Looking for another reason why the light did not go on, I speculated that maybe it was because one of the other bulbs on the common ground trace was bad. Perhaps it was some some sort of "serial circuit" like thing going on? So, I changed those two bulbs too, replacing them with known, good, new bulb/socket combinations. I tested each of the old bulbs with the 9V setup after removal. They too, were both good.
Three sockets/bulbs replaced (blue check) on common ground trace
I was perplexed. I'm definitely not an electronics tech. It's probably my weakest automotive skill area. However, I do know that sometimes you get lucky, and some failing part of a circuit board visibly gives out a clue it has failed, like showing black burn marks or other obvious discoloration.
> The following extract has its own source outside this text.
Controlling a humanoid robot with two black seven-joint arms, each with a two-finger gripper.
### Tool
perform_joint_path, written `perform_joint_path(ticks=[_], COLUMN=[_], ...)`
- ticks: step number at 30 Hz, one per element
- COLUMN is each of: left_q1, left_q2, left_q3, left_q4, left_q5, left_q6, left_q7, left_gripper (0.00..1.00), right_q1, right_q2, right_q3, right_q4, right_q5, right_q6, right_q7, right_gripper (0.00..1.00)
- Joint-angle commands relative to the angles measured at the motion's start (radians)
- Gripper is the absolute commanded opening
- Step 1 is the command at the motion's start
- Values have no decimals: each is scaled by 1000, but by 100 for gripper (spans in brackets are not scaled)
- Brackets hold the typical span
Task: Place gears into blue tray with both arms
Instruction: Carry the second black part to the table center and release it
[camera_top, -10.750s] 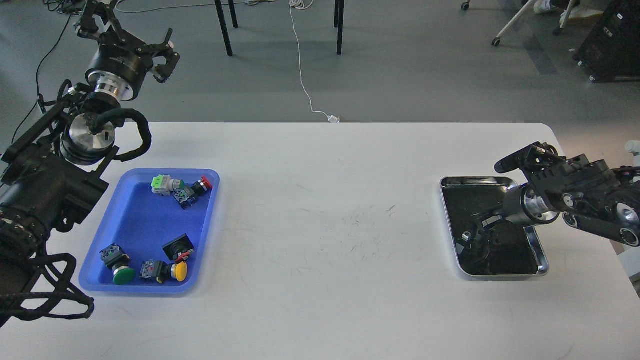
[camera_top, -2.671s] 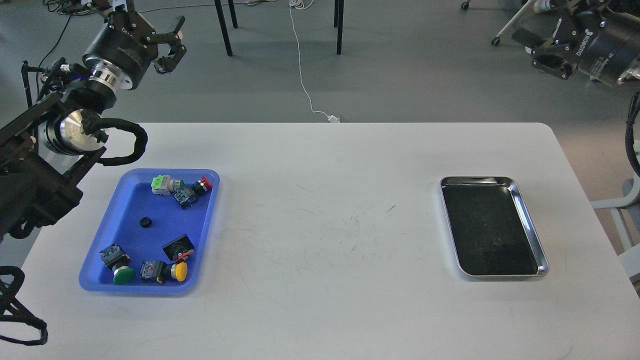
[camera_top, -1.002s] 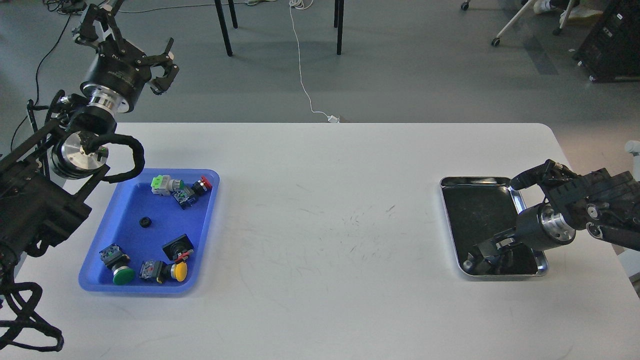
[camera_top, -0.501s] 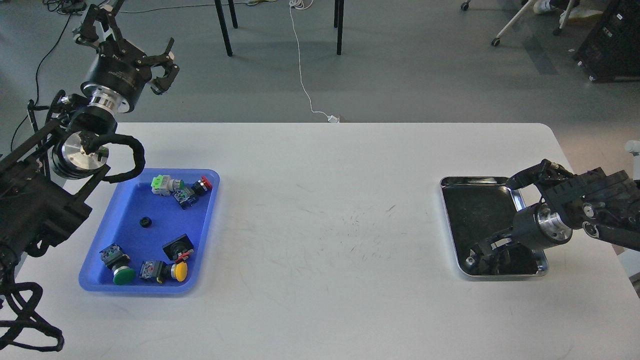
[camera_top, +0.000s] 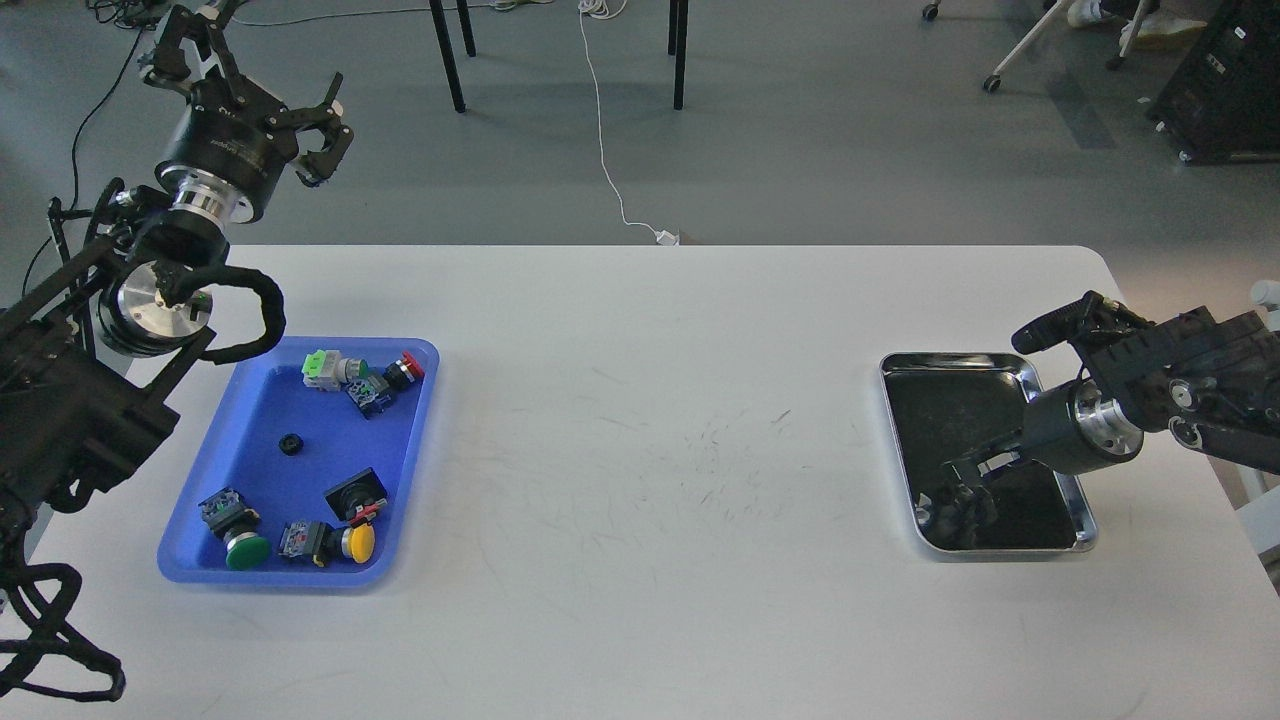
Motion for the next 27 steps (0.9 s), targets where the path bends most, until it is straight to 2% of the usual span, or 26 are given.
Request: perform_joint_path(ticks=[1,6,10,14,27], left_q1=[0,0,-2,-3,-3], left_q2=[15,18,20,30,64], left_q3=[0,2,5,9,14], left_q4=[-1,-1,-10,-19,-41], left_q5=[0,2,2,2,3], left_q6=[-1,2,9,10,21], left_q7=[0,5,8,5,5], left_gripper=[98,98,98,98,98], right_q1=[83,93,67,24,-98], right_q2=[40,191,351,457,558], right_q3=[1,5,5,5,5], right_q4=[61,53,-11,-68,-183], right_q5=[10,48,146,157,156], right_q6=[-2,-25,-97,-110,-142], right_q7=[0,-1,0,0,0], right_gripper=[21,21,20,20,24])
I didn't see anything obvious on my circuit board. The only part on the circuit board that looked discolored is the one shown in the photo below. I don't even know what it's called. It actually looks more like oxidation of the metal rather than a burned out part.
Discolored component. Failed? Probably not. It may just be oxidized.
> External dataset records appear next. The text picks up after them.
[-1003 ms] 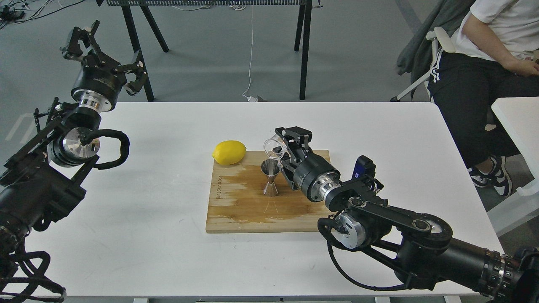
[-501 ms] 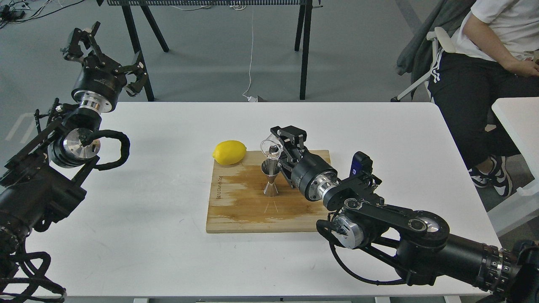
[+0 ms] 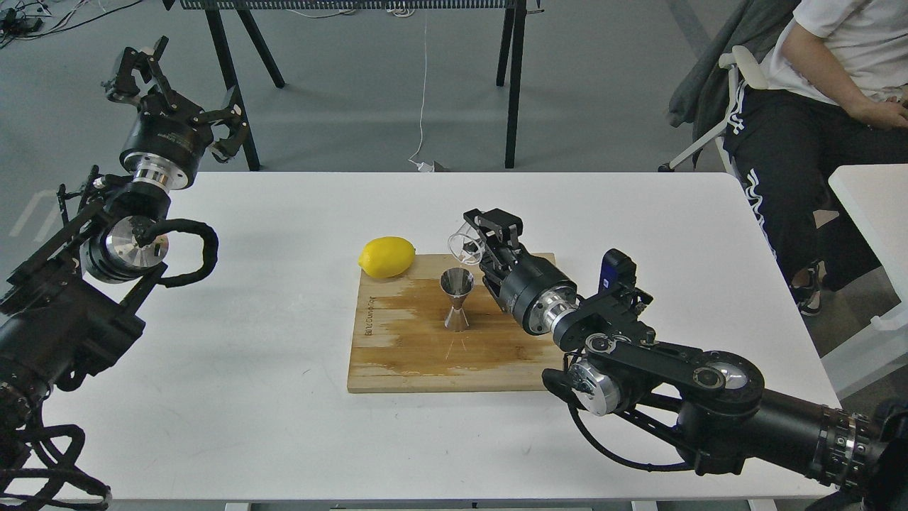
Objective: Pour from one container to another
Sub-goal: 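Tilt the glass cup over the jigger to pour with the right gripper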
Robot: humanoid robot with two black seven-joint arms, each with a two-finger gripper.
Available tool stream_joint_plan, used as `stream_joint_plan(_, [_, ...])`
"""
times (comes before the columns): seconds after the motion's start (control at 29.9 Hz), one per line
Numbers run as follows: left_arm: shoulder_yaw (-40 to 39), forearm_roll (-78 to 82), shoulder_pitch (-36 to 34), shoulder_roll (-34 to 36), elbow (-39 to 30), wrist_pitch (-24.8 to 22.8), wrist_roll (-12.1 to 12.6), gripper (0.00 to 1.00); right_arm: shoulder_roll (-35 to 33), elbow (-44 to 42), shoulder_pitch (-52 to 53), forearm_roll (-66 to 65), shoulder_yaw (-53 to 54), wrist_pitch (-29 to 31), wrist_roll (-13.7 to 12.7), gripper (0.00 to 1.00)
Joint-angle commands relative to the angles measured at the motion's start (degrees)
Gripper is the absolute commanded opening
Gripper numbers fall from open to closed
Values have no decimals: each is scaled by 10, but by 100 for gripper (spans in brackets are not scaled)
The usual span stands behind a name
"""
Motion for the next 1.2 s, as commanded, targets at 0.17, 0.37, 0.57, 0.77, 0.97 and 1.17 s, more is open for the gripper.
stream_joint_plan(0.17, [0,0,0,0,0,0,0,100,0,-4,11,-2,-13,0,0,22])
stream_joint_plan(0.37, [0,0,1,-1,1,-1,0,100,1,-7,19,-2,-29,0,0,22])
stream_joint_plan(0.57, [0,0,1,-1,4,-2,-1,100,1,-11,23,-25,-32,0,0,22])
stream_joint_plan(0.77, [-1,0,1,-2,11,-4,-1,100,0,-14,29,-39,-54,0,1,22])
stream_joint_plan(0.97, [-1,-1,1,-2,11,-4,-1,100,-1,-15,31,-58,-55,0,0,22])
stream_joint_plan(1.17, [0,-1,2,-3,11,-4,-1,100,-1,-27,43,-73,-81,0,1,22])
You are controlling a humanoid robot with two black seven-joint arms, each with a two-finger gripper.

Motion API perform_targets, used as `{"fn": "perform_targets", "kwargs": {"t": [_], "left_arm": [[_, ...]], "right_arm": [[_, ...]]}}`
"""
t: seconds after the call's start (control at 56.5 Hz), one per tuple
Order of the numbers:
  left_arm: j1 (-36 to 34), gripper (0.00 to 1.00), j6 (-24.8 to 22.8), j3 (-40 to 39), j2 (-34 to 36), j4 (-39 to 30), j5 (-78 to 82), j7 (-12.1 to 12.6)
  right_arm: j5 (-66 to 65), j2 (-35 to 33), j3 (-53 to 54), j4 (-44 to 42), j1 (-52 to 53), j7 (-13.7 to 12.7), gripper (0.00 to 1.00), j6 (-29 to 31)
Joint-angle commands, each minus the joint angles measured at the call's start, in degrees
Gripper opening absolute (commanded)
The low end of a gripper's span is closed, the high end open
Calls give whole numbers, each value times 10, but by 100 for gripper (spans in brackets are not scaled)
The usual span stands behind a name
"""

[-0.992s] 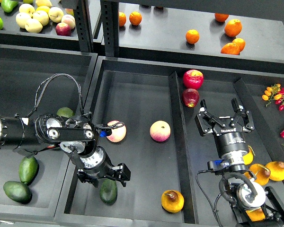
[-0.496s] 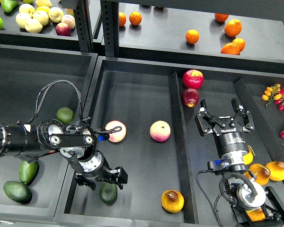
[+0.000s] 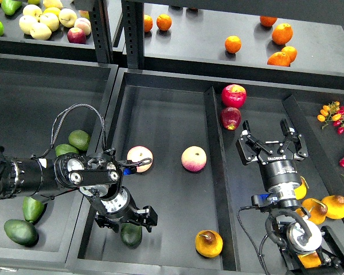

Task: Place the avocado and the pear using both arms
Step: 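Lower the left gripper onto the avocado and close it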

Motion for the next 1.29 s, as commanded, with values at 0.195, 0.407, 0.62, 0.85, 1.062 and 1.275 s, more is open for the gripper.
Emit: {"fn": "perform_targets", "kwargs": {"t": [0.195, 0.407, 0.62, 0.85, 1.062, 1.275], "left_arm": [[16, 99, 0, -1, -2, 14, 5, 0], [17, 99, 0, -3, -4, 15, 6, 0], [19, 98, 0, -3, -4, 18, 7, 0], [21, 90, 0, -4, -4, 26, 11, 0], [22, 86, 0, -5, -4, 30, 10, 0], [21, 82, 0, -6, -4, 31, 4, 0]], "right_arm": [[0, 0, 0, -1, 0, 0, 100, 0], [-1, 0, 0, -2, 0, 0, 100, 0], [-1, 0, -1, -3, 0, 0, 100, 0], [-1, 0, -2, -3, 0, 0, 100, 0], [-1, 0, -5, -3, 0, 0, 100, 0], [-1, 0, -5, -3, 0, 0, 100, 0]]}}
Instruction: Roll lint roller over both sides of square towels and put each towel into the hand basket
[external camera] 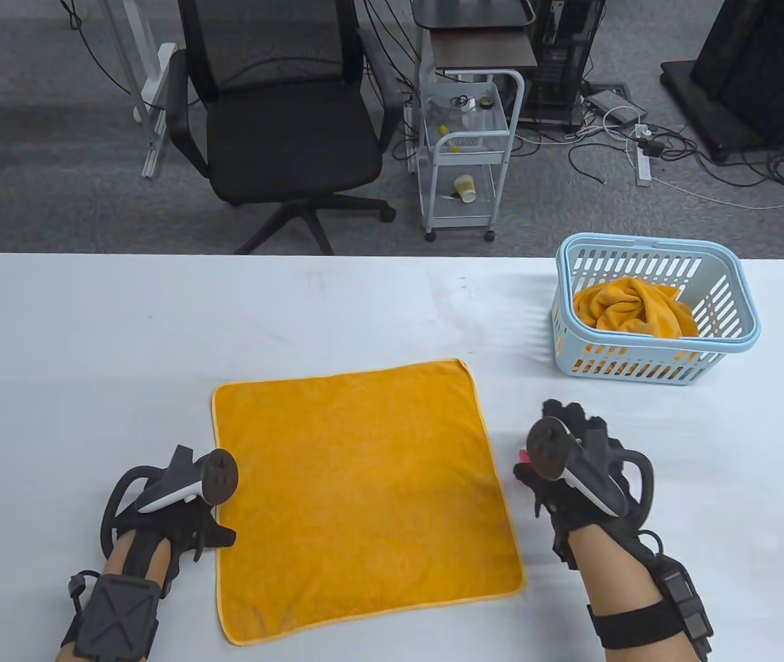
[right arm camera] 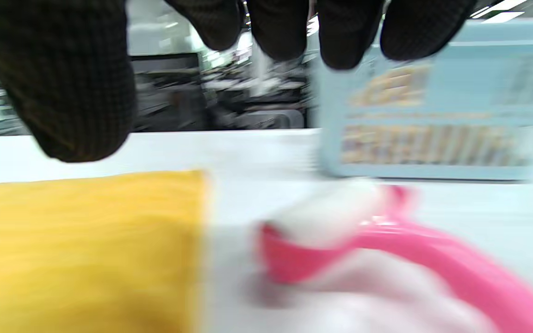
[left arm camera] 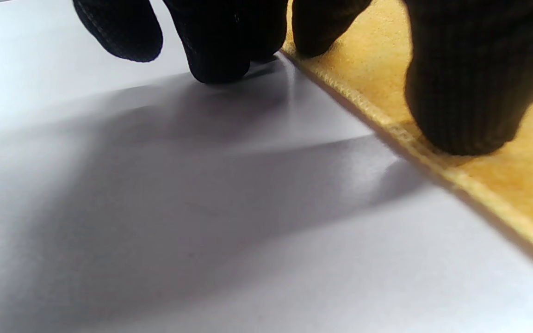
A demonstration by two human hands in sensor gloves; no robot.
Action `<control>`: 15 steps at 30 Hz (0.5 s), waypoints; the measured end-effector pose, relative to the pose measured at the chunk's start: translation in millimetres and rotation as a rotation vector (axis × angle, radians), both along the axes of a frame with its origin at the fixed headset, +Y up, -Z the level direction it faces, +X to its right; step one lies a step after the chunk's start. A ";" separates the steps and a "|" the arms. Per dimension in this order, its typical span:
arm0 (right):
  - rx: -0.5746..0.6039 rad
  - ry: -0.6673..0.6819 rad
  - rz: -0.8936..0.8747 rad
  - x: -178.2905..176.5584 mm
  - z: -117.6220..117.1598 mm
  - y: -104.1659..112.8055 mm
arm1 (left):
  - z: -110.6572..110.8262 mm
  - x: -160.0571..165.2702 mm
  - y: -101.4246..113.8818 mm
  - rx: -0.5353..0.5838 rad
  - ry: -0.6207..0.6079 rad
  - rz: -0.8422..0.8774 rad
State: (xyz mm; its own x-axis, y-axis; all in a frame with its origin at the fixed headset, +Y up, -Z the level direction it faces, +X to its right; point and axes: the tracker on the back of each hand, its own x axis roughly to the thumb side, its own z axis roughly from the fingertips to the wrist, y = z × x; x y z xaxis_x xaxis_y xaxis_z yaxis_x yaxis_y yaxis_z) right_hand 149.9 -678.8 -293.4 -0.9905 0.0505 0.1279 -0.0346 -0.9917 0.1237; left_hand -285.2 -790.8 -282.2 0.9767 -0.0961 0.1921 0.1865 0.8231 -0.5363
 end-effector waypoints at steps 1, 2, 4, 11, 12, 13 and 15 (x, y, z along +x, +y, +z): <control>-0.012 0.034 -0.003 -14.8 -1.0 3.3 | 0.0 0.0 0.0 0.000 0.000 0.000; -0.025 0.070 0.001 -28.8 -1.9 5.4 | 0.0 0.0 0.0 -0.001 0.000 0.000; -0.077 0.174 -0.006 -71.2 -5.9 4.1 | 0.1 0.1 0.1 -0.001 -0.001 0.000; -0.270 0.286 0.072 -145.4 -19.7 -45.1 | 0.1 0.1 0.0 -0.001 -0.001 0.005; -0.305 0.279 0.078 -150.6 -22.8 -55.6 | 0.2 0.1 0.0 -0.001 -0.001 0.005; -0.333 0.276 0.087 -154.5 -25.9 -66.1 | 0.1 0.1 0.0 0.000 -0.002 0.006; -0.364 0.250 0.111 -159.8 -30.2 -87.8 | -0.1 0.1 0.2 0.004 -0.003 0.009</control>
That really was the extent of the analysis I could perform. I strongly suspect the problem lies elsewhere. But, where does that "elsewhere" live? The only other thing I could hope for, based on what I did, was that there was some kind of "seating" issue with the bulbs, and that maybe my replacing them would solve the problem? I think the probability of that is low, but it's all I've got at the moment.
So, I buttoned the whole thing up again, and will test the instrument cluster in the car tomorrow to see if the Check Engine light illuminates at startup. I'm going to search tonight for other information on what could be wrong based on the P0650 code, and try to find the circuit diagram for the various components that can turn the MIL light on. Any suggestions about the code or the C5 MIL circuit by more experienced users here would be welcome.
Thanks in advance,
With key on engine off the MIL should light for a couple seconds, shouldn't need any test equipment for that.
That discolored component looks like a heat sink, I wouldn't worry about it.
Gary
Cheers,
MIL circuit for early C5.
Now the trick for me is to turn information like this into a fuse # that I can pull and check. I'm guessing it must go through a fuse there. Also, I'll try to find the 2003 circuit layout.
The Best of Corvette for Corvette Enthusiasts
Thanks so much for posting the diagram. It's very helpful.
It would have been so nice to have a fuse in the diagram of the circuit, assuming it was the problem. That's any easy fix. I did find two references to fuses for the PCM itself in the underhood electrical center. They are fuses #16 and #23. It would seem unusual for something like a PCM to have two power sources, but maybe it's a planned redundancy? I'll take a look at both, just in case. The car was running, so the PCM must have been working.
I believe the PCM is under the battery, and behind the inner fender shield. I'll verify that, and see if I can get in to take a look. I've read leaks can cause corrosion in the area. First, I'll look at the electrical center and see if I can spy the brown & white wire they mention in the diagram. Perhaps there is some issue there?
Thanks again,
The thing is I can't say exactly what solved the problem. I replaced and reseated 7 instrument cluster bulbs, including the Check Engine bulb. None of the old ones were obviously burned out. They each lit up using a 9V dry cell battery. Was it just the reseating of the new bulbs what did it? I just can't say.
In researching the issue, I had stumbled upon a comment in a years old thread here saying one fellow had his Check Engine light come back to life after the battery was disconnected overnight. I had the battery disconnected for several days, so I could safely pull the airbag system and replace the HVAC actuators. Was that the real cure disconnecting the battery? I just can't say. However, for anyone reading this thread in future, I'd suggest that as the first thing to try. It's a pretty cheap fix, time and money wise, if it works for you.